The model lifecycle can be thought of as being made up of three main processes:

  1. i. the core modelling process – model development, implementation, and use;
  2. ii. model validation – the set of activities intended to verify that models perform as expected, through:
    1. a) a review of the suitability and conceptual soundness of the model (independent review);
    2. b) verification of the integrity of implementation (process verification);
    3. c) ongoing testing to confirm that the model continues to perform as intended (model performance monitoring); and
  3. iii. model risk controls – the processes and procedures other than model validation activities to help manage, control or mitigate model risk.

2.11

The sequence of modelling-validation-control activities describes the various stages in a model’s lifecycle.

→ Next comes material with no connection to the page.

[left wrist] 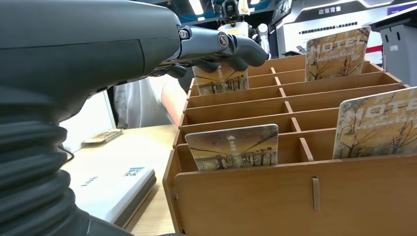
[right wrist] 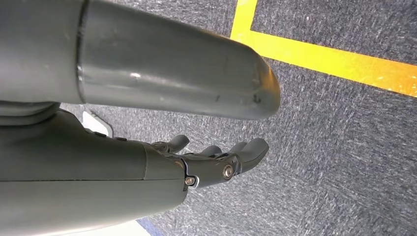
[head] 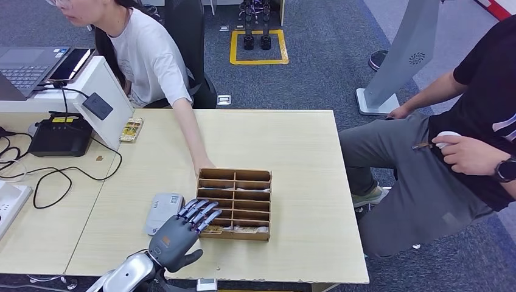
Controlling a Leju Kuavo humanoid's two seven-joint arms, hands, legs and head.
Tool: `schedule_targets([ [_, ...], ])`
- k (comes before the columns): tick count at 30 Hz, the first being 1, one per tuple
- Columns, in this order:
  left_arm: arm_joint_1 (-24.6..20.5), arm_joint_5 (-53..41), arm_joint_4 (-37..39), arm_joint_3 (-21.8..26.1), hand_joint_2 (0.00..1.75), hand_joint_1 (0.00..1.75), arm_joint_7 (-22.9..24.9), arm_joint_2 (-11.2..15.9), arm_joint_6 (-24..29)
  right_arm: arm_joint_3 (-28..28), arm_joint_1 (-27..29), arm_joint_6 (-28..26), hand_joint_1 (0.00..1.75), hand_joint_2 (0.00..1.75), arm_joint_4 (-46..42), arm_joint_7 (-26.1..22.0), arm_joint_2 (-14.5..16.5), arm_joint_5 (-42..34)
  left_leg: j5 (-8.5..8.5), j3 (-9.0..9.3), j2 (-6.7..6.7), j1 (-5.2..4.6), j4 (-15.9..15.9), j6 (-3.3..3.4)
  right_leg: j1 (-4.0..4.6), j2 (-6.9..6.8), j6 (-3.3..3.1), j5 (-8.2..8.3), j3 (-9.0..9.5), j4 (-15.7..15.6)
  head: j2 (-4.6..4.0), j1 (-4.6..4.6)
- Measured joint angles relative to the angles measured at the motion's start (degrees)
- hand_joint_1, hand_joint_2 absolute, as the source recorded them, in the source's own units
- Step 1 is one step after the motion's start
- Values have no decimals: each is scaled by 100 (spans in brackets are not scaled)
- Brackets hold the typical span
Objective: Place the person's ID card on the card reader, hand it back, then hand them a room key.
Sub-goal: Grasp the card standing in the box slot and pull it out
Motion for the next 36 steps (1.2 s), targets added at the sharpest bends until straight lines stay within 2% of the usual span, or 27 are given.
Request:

Diagram: the model lifecycle

Diagram of the model lifecycle

Organisational structures, validation, and control functions

2.12

Establishing the roles and responsibilities for the three main model lifecycle processes is firm-specific and depends on a firm's business model and structure of business lines. The primary roles are usually defined as follows:

  1. i. The model owner is the individual accountable for a model's development, implementation and use, and ensures that a model's performance is within expectation. The model owner could also be the model developer or user.
  2. ii. The model user(s) is the individual(s) that relies on the model's outputs as a basis for making business decisions. Model users typically identify an economic or business rationale for developing a new model and/or the need to change or modify an existing model, and may be involved in the early stages of model development and ongoing monitoring activities.
  3. iii. Model developer(s) is/are the team or individual(s) responsible for designing, developing, evaluating (testing), and documenting models.

2.13

Large firms often establish a designated model risk function (MRM function) within their risk management or compliance departments. The MRM function may be separate from the model validation function, in which case they have distinct responsibilities. The MRM function is usually responsible for creating and maintaining the MRM framework and risk controls. Where firms do not establish a designated MRM function, the responsibilities for the MRM framework and risk controls are usually assigned to individuals and/or model risk committees (or a combination). Regardless of the structure of firms’ business lines, the effectiveness of MRM control functions is affected by their stature and authority, for example to restrict the use of models, recommend conditional approval, or temporarily grant exceptions to model validation or approval.

2.14

The validation function’s primary responsibility is usually to provide an objective and unbiased opinion on the adequacy and soundness of a model for a particular use case. Validators should therefore not be part of any model development activities, nor have a stake in whether or not a model is approved. Ensuring model validators’ impartiality can be achieved in various different ways, eg having separate reporting lines and separate incentive structures from the model developers, or an independent party could review the test results to support the accuracy of the validation and thereby confirm the objectivity of the finding of the independent review.

2.15

Regardless of the model type, risk type, or organisational structure, effective MRM practices are underpinned by strong governance and effective model lifecycle management, consisting of robust modelling, validation, and risk control processes.